On 06/16/2014 10:53 AM, Sakari Ailus wrote:

Hi Jacek and others,

Comments from the LED API folks would be highly appreciated.

(Cc linux-media as well.)

My comments below.

On Fri, May 09, 2014 at 04:28:44PM +0200, Jacek Anaszewski wrote:

During review of LED / flash API integration patch sets two issues
requiring modifications in the LED subsystem core emerged.
I would like to consult possible ways of solving them:

1.
==

Some LED devices allow to control multiple LEDs independently.
Currently there is no direct support for this in the LED subsystem
and existing drivers register separate devices for each LED.

LED / flash API integration effort is a good opportunity to provide
support for exposing multiple LEDs by a single LED class device.

I would like to add following API:

/**
  * led_get_sub_leds_number - get the number of exposed LEDs
  * @led_cdev: the LED to query
  * @num_leds: number of exposed leds
  *
  * Get the number of leds exposed by the device.
  *
  * Returns: 0 on success or negative error value on failure
  */
int led_get_sub_leds_number(struct led_classdev *led_cdev,
 int *num_leds);

/**
  * led_select_sub_led - select sub led to control
  * @led_cdev: the LED to set
  * @led_id: id of the sub led to control
  *
  * Set the sub led to be the target of the LED class API calls.
  * Maximum led_id equals num_leds - 1.
  *
  * Returns: 0 on success or negative error value on failure
  */
int led_select_sub_led(struct led_classdev *led_cdev,
 int led_id);


Instead of this, how about using an array indexed by LED for the other
functions?

The problem with this is that often the registers to control LED specific
properties contain the same configuration for another LED. The driver should
thus cache the information until it needs to be applied, and I don't think
configuring everything for every LED separately makes sense for either the
user nor the driver.


The max77693-flash is an example of such a design. It has one register
for setting flash timeout and it affects timeout for both leds.
The register would have to be written right before strobing the flash,
in case the cached timeout value is different from the one in the
register (cached on last write operation).
The device has also common flash status register. I don't have good
idea how to proceed in this case. After strobing the flash for any
of the sub-leds the remaining ones will also report that they
are strobing at the moment.


Caching the configuration before applying it should still be done since this
way extra register accesses can be avoided: registers often share different
kind of configurations such as timeout and current as well. The
configuration should be applied once an apply fonction is called.


/**
  * led_get_sub_led - get currently selected sub led
  * @led_cdev: the LED to set
  * @led_id: id of currently selected sub led
  *
  * Get id of the sub led chosen as the target of LED class
  * API calls. Maximum led_id equals num_leds - 1.
  *
  * Returns: 0 on success or negative error value on failure
  */
int led_get_target_led(struct led_classdev *led_cdev,
 int* led_id);

The functions functions would be mapped on the sysfs attributes:
- available_leds - RO
- sub_led_id - RW


This kind of interface isn't going to be compatible with existing
applications. If you want to keep the compatibility, the LEDs would probably
need to be exposed as separate devices. If that's not a requirement, I'd use
an array here as well.


I started to implement the interface I proposed but encountered
several issues related to led-triggers and led_blink feature.
They would require significant modifications, I'd rather avoid.
Instead I decided to register separate led class device in
the driver for the max77693-flash device, similarly as it
is accomplished in the led drivers of the other compound led devices.
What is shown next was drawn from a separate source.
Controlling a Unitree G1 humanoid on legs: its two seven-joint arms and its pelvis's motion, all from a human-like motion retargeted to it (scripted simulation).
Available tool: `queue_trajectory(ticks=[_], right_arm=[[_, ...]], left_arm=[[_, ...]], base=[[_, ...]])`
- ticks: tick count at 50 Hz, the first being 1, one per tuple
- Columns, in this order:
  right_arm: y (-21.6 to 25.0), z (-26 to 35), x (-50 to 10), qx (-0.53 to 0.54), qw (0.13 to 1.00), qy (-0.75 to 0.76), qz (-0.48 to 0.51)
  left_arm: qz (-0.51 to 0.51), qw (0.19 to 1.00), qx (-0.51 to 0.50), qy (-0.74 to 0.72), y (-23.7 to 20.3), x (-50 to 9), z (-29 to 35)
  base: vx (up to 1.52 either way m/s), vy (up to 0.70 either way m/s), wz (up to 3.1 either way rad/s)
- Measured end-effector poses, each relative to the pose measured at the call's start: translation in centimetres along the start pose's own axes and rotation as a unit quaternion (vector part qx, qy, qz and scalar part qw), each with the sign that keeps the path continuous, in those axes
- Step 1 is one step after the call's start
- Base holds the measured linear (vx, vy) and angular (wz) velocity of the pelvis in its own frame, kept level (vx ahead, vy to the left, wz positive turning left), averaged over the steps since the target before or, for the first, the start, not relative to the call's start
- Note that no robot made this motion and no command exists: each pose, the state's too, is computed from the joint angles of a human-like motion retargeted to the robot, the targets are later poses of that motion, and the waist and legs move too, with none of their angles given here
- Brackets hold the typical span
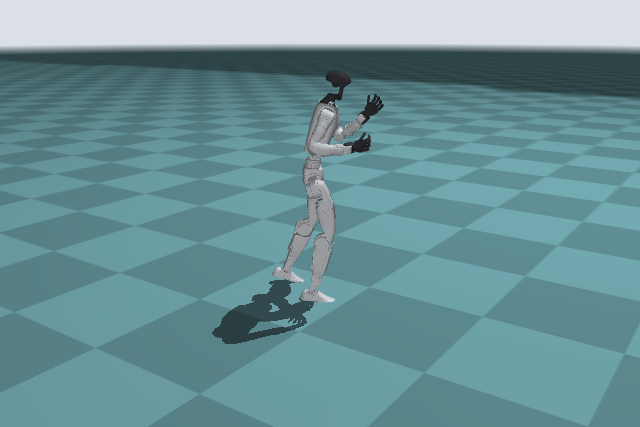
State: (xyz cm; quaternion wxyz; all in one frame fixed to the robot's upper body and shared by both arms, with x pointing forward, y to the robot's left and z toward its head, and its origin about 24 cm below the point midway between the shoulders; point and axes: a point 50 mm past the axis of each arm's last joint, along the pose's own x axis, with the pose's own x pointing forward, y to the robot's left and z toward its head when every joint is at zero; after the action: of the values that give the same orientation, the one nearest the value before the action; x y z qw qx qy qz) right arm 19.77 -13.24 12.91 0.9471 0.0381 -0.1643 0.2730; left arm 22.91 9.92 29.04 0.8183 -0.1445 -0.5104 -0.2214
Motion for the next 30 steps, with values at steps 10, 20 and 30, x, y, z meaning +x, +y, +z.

The V4L2 driver would still expose the device as a single sub-device.
Controls that apply to individual LEDs would be array controls.


Have those array controls been already added? If so, could you
spot the place where they are implemented, or maybe there
are some examples of usage or documentation?


The attributes would be created only if the related callbacks
are registered by the driver.

2.
==

The second issue, refers to the work queues being used in the
brightness_set callbacks of the LED subsystem drivers. It interferes
with the way how V4L2 Flash controls work, which expect that setting
flash brightness has immediate effect.

Proposed solutions:
- move work queues out from the drivers to the LED core.
- add brightness_set_now callback to be registered by
   the LED drivers and intended for call by v4l2-flash driver;
   it wouldn't schedule a work but do the job immediately


I favour the former, but the